Why are we in a hurry, that our children recognise colours and shapes, recite poems and dance to songs, or rattle away numbers or letters? More importantly, how is this hurry helping our children?
Multiple researches (refer: IECEI study by CECED, Ambedkar University, Delhi – http://ceced.net/IECEI%20Study%20Policy%20Brief%20July%202017.pdf) and years of working with young children, has highlighted that starting everything too early is harming, not benefitting children!
I love talking to children, and just so that I can peek into their lively minds, I often pose questions after questions to children, only to be amazed with funny, earnest and heartwarming responses. One of my favourite questions to children is “Do you enjoy school” (you can ask this one too!). Each time I pose this question, I send a silent prayer, hoping the child says yes! And 99% of times, I hear a clear NO!

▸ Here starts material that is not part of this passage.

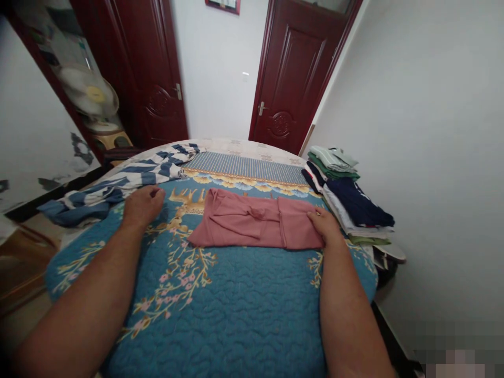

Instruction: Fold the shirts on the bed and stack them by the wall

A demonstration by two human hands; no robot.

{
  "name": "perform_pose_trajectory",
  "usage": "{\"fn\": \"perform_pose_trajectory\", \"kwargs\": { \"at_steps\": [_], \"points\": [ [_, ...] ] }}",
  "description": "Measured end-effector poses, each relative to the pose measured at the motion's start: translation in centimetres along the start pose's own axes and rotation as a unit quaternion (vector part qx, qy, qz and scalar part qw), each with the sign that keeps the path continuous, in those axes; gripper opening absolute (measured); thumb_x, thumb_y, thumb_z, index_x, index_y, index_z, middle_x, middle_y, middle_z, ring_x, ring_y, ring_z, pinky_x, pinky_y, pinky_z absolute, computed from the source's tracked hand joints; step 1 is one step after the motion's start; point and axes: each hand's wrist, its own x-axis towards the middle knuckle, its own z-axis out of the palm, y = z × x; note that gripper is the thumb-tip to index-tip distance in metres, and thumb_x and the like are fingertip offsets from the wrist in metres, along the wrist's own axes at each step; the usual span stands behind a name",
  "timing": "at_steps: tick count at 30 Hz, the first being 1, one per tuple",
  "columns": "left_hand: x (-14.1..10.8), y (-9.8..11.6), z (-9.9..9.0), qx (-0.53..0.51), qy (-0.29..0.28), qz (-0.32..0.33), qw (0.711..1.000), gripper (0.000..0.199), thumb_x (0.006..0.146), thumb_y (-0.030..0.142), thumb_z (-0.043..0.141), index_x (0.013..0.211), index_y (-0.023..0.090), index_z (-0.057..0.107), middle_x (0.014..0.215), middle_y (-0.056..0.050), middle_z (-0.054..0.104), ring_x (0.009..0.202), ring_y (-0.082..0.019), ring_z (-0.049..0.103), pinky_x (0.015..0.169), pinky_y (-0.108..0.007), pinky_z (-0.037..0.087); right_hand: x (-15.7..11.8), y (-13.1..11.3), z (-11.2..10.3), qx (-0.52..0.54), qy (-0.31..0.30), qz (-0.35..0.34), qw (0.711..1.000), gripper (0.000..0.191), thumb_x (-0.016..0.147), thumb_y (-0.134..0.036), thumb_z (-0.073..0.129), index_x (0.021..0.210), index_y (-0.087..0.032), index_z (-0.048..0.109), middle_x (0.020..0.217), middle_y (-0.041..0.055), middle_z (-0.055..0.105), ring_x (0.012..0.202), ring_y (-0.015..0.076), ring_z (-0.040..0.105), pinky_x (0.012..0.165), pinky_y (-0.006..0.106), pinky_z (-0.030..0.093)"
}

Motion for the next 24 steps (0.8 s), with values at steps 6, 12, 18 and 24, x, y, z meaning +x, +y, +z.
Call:
{"fn": "perform_pose_trajectory", "kwargs": {
  "at_steps": [6,12,18,24],
  "points": [
    [0.1,-0.1,0.6,-0.003,-0.022,0.012,1.000,0.038,0.100,0.040,0.047,0.108,0.020,0.079,0.111,-0.014,0.082,0.104,-0.034,0.073,0.089,-0.040,0.052,-0.8,-2.8,-0.5,0.031,0.010,-0.045,0.998,0.055,0.087,-0.041,0.065,0.135,-0.017,0.077,0.126,0.0125,0.080,0.111,0.0275,0.073,0.103,0.040,0.054],
    [0.0,0.0,0.8,-0.013,-0.023,0.028,0.999,0.037,0.098,0.039,0.049,0.106,0.019,0.080,0.111,-0.016,0.081,0.102,-0.035,0.073,0.088,-0.041,0.053,-1.6,-7.6,-0.5,-0.049,0.014,-0.130,0.990,0.054,0.092,-0.035,0.057,0.140,-0.017,0.074,0.134,0.0124,0.077,0.122,0.0287,0.070,0.110,0.042,0.051],
    [-0.2,0.4,0.6,-0.012,-0.029,0.028,0.999,0.039,0.099,0.040,0.048,0.106,0.019,0.080,0.110,-0.016,0.081,0.102,-0.035,0.074,0.090,-0.042,0.054,-4.0,-13.4,2.5,-0.201,0.026,-0.159,0.966,0.050,0.098,-0.022,0.050,0.144,-0.019,0.070,0.135,0.0157,0.076,0.124,0.0301,0.071,0.109,0.040,0.050],
    [-0.2,0.4,0.6,-0.020,-0.029,0.027,0.999,0.041,0.100,0.041,0.047,0.109,0.020,0.081,0.112,-0.015,0.081,0.105,-0.034,0.074,0.091,-0.041,0.053,-7.1,-18.9,7.4,-0.263,0.006,-0.164,0.951,0.051,0.107,-0.024,0.046,0.155,-0.024,0.060,0.121,0.0136,0.080,0.109,0.0286,0.074,0.100,0.038,0.052]
  ]
}}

Isn’t this is a dis-service we do to our children? Making them start too young, be in a rush and then lose the interest and love for learning, forever!
Let’s approach this with a solution then!

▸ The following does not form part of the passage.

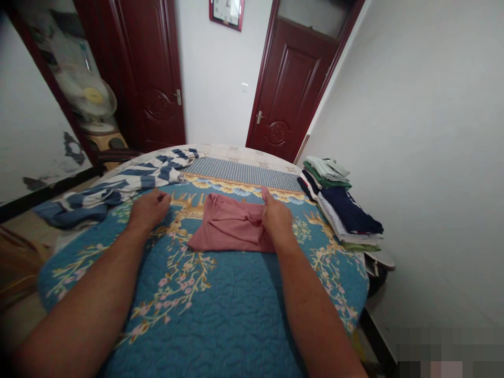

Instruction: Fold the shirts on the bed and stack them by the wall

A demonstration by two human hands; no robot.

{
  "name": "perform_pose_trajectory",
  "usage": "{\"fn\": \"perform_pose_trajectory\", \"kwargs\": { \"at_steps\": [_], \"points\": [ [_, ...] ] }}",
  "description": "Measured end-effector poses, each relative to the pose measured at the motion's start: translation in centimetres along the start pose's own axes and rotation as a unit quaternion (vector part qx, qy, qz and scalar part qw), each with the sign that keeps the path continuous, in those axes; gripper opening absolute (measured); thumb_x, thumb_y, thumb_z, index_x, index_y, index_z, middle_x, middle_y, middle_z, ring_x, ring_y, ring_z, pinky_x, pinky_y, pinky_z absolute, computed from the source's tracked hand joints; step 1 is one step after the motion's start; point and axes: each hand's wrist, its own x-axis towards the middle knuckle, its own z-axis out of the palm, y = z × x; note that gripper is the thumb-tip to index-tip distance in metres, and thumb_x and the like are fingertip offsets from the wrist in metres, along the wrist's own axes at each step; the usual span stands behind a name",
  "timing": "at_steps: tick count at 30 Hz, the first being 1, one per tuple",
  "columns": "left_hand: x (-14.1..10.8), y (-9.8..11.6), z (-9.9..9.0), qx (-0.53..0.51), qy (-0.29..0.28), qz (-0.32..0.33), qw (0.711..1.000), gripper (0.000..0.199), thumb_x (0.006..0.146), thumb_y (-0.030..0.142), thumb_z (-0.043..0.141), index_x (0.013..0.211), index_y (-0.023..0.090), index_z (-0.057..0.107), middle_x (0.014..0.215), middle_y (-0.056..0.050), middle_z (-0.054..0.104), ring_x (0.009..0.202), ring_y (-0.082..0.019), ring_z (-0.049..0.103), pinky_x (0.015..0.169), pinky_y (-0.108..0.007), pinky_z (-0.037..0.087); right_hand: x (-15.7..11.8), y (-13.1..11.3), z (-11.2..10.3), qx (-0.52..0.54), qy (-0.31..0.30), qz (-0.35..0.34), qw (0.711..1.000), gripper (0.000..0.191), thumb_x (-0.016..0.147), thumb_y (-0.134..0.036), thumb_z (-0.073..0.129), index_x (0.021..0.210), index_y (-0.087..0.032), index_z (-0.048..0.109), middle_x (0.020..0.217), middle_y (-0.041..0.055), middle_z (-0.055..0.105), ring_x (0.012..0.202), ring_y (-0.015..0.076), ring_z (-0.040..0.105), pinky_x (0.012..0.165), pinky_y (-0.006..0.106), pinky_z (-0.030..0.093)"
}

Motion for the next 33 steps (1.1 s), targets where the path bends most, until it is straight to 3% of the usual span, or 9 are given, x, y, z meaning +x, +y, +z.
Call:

How can we hurry less with our children?
- Talk to them, play with them (eye spy, what’s your favourite food, books, person, colour, etc), draw and scribble with them, but don’t force them into answering the colour and shape of every object!
- Read, sing, recite everything you can, in every language you can, but don’t coerce them into becoming a stand-up performer for every guest and every family occasion. Respect their space and give them every platform when they are ready and comfortable!

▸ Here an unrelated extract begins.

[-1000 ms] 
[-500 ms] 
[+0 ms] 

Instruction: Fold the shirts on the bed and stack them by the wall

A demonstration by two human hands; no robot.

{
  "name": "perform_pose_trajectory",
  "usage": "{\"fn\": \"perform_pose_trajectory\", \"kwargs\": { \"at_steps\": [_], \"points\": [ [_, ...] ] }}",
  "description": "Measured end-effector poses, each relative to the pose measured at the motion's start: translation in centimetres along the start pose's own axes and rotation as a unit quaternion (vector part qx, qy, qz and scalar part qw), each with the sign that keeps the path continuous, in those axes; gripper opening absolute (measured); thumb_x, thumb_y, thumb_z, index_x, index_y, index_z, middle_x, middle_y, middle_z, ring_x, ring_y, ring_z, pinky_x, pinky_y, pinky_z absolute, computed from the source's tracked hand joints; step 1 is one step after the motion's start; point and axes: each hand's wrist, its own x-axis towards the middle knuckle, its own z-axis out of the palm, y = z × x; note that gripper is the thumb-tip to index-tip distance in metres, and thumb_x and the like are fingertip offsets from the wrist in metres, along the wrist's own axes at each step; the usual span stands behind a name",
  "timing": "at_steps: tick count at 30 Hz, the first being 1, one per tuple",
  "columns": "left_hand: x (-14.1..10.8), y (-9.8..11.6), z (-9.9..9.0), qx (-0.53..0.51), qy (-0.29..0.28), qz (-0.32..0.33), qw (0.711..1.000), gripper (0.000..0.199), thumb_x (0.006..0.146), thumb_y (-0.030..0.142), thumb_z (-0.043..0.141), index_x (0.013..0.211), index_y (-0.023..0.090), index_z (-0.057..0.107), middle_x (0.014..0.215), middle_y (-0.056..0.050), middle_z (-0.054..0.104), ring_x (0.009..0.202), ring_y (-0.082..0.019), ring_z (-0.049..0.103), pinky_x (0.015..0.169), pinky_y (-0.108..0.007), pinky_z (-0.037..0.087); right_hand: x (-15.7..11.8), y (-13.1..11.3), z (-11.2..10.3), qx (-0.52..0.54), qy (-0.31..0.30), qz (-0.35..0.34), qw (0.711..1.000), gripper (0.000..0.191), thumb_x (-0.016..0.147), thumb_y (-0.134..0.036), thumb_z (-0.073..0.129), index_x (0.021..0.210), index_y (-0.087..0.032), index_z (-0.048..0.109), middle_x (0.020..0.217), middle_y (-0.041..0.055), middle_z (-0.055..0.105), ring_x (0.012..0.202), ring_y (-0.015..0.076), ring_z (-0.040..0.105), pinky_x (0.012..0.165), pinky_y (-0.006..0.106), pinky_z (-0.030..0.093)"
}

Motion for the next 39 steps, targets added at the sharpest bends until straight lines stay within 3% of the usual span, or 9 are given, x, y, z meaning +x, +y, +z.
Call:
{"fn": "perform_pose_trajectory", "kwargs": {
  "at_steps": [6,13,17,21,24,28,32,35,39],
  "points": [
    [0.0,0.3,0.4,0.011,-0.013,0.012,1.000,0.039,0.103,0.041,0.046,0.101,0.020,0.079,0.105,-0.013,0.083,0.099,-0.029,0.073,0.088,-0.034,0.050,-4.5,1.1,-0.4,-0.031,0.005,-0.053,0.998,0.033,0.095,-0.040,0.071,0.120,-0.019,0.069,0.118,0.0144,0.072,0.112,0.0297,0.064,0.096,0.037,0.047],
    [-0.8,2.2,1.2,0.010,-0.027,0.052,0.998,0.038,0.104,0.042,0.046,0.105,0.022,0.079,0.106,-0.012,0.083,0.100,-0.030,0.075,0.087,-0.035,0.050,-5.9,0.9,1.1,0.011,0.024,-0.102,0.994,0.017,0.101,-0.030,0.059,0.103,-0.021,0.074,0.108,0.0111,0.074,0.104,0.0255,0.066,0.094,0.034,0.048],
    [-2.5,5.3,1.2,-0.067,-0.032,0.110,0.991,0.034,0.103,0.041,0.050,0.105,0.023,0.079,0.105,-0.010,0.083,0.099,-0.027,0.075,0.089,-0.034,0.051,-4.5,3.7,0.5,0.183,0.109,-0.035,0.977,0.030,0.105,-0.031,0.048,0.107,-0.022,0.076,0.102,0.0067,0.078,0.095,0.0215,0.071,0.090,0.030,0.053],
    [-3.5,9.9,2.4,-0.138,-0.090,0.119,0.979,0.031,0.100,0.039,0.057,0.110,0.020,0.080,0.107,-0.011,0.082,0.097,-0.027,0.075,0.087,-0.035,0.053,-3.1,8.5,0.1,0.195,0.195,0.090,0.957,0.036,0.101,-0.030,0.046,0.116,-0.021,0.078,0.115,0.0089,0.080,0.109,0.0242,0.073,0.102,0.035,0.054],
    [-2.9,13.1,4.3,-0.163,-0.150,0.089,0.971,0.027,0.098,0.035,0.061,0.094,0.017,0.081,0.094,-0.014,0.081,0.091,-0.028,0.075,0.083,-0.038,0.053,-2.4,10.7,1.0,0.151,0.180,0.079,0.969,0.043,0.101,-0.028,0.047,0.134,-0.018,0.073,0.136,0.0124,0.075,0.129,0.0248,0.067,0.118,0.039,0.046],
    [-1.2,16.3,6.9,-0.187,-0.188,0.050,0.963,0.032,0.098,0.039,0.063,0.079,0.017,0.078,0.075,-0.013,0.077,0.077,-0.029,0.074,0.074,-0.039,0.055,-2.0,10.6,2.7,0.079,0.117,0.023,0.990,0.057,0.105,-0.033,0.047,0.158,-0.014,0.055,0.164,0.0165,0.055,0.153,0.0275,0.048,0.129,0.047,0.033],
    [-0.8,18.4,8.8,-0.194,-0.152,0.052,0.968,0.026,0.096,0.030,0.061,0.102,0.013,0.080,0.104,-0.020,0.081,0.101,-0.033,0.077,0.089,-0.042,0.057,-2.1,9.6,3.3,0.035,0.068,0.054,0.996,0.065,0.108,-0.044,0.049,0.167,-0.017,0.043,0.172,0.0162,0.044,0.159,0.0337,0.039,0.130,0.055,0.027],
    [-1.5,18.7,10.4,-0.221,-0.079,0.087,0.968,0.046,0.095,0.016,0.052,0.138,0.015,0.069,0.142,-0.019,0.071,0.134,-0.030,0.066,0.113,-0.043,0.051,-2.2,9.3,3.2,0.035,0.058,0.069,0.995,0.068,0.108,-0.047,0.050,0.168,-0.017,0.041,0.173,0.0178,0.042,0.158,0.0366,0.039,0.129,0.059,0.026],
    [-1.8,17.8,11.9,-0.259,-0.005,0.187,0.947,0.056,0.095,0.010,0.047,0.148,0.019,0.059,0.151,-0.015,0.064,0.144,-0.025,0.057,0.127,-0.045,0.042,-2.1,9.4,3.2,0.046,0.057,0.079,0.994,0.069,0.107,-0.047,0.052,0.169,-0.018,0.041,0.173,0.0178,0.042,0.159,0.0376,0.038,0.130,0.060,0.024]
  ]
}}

- Don’t ask their school (pre-school) to hurry into counting and adding, letter recognition and writing. Instead allow them to engage in peeling peas and poking clay, lacing beads and pouring grains.
- Engage in meaningful learning experiences where children are actively involved like counting blocks while clearing up, rather than just meaninglessly saying one to ten by rote. Let them count cars and birds, make letters in sand and in the air and enjoy reading a book with you and the teddy, rather than looking at an online video.
- Choose a pre-school that’s not in a hurry! Know more about your child’s age and stage of
development and consciously choose lively, happy and play-based pre-school programs versus structured, hurried and academic-heavy programs. (Read our blog on: what to expet - Let them play! Play is the work of the child, as famously said by Maria Montessori. The hours
your child spends turning pages of a book, or caring for the doll, jumping on the bed and
bouncing the ball are all helping them make hundreds of brain connections. So let them play and they will learn as they play along.
And lastly, remember, “What’s the hurry”?
They’ll anyways know the colour of the apple and letter A too!
They’ll know how to count and that the sky is blue…
But the best gift they can give you
Is going to learn with a happy heart and mind that’s waiting to know everything, old and new!